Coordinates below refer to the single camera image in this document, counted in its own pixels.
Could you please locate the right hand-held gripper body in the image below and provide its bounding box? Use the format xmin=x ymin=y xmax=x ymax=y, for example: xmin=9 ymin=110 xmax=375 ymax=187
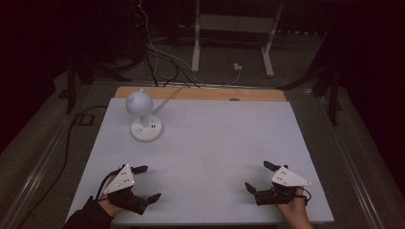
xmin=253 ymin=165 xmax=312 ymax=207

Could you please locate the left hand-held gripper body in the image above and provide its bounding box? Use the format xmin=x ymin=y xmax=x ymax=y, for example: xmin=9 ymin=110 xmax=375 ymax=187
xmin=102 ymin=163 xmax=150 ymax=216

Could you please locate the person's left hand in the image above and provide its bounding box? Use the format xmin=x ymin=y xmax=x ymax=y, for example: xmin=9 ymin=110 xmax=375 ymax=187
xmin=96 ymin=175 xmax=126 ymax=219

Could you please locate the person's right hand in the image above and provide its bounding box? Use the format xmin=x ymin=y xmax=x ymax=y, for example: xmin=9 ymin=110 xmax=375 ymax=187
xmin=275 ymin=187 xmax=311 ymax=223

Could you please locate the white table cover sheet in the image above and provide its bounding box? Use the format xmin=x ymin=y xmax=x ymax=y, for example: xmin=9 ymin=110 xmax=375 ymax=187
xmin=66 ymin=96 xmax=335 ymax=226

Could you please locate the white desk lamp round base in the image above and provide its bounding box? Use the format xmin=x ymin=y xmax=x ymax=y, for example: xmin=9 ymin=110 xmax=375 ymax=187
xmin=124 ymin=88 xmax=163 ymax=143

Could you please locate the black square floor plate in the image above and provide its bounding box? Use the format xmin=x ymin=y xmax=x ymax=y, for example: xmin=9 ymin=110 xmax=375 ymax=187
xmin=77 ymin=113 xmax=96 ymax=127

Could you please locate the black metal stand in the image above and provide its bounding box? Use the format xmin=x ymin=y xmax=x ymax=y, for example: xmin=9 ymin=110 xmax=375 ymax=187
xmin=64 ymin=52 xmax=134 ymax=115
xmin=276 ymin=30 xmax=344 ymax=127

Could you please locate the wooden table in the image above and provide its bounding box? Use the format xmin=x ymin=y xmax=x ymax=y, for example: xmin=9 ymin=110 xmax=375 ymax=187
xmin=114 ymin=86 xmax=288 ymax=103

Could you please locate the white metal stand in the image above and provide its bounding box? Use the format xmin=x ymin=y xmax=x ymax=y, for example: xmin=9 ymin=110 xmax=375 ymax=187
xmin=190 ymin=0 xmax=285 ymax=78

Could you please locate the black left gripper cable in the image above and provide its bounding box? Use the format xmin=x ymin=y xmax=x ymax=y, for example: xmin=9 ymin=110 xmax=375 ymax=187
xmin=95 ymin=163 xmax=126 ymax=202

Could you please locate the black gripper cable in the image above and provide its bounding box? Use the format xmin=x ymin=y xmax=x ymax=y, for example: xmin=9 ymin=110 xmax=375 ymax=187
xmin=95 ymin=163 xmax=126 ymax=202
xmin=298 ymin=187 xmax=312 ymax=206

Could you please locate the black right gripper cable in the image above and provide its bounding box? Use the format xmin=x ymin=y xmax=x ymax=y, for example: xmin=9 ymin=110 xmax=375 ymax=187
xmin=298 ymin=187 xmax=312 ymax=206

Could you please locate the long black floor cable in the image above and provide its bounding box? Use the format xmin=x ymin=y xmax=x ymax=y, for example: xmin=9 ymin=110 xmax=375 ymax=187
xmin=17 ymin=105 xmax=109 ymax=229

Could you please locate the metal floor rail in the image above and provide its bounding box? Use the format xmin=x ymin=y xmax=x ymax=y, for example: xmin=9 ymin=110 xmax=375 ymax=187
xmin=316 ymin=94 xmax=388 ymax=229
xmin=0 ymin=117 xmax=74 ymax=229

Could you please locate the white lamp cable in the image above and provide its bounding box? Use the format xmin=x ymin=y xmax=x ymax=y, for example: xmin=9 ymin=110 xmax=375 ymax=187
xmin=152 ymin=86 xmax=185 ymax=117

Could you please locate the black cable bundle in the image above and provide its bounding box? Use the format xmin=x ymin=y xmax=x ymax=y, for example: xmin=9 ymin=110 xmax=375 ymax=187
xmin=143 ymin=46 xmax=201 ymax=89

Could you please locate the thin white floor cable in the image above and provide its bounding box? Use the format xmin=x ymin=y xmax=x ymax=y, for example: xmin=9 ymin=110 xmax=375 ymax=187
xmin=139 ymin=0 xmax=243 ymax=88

★ ★ ★ ★ ★ ★ ★

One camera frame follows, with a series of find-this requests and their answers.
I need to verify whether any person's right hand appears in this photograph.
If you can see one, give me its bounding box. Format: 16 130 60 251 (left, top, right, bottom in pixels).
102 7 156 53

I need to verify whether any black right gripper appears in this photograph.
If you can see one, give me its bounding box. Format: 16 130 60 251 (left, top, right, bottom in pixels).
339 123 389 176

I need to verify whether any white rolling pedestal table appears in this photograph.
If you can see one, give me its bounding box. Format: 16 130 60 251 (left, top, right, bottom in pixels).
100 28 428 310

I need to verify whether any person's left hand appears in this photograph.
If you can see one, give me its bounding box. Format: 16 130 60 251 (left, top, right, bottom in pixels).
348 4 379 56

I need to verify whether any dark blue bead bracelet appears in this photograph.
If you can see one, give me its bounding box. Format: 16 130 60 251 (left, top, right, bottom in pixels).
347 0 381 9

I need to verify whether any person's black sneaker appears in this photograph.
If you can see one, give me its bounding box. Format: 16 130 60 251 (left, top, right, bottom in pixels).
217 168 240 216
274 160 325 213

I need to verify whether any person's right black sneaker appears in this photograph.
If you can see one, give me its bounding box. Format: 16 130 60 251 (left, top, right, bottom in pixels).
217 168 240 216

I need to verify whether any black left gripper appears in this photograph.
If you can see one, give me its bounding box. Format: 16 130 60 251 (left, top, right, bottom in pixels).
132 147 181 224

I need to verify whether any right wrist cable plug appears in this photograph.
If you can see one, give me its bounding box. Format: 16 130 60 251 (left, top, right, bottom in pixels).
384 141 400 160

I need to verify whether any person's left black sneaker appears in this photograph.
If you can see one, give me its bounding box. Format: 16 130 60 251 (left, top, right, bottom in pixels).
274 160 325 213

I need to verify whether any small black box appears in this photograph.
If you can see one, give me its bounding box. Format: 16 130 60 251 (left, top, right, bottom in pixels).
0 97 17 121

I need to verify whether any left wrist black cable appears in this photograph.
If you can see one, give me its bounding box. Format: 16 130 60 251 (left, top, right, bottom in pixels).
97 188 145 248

★ ★ ★ ★ ★ ★ ★

**WORK TO COMPLETE:** Show all lines above holding the word "sneaker".

**RESULT OF THE TASK:**
I need to verify whether any person's black sneaker appears in this photograph.
I need to verify whether any person's right black sneaker appears in this photograph.
I need to verify whether any person's left black sneaker appears in this photograph.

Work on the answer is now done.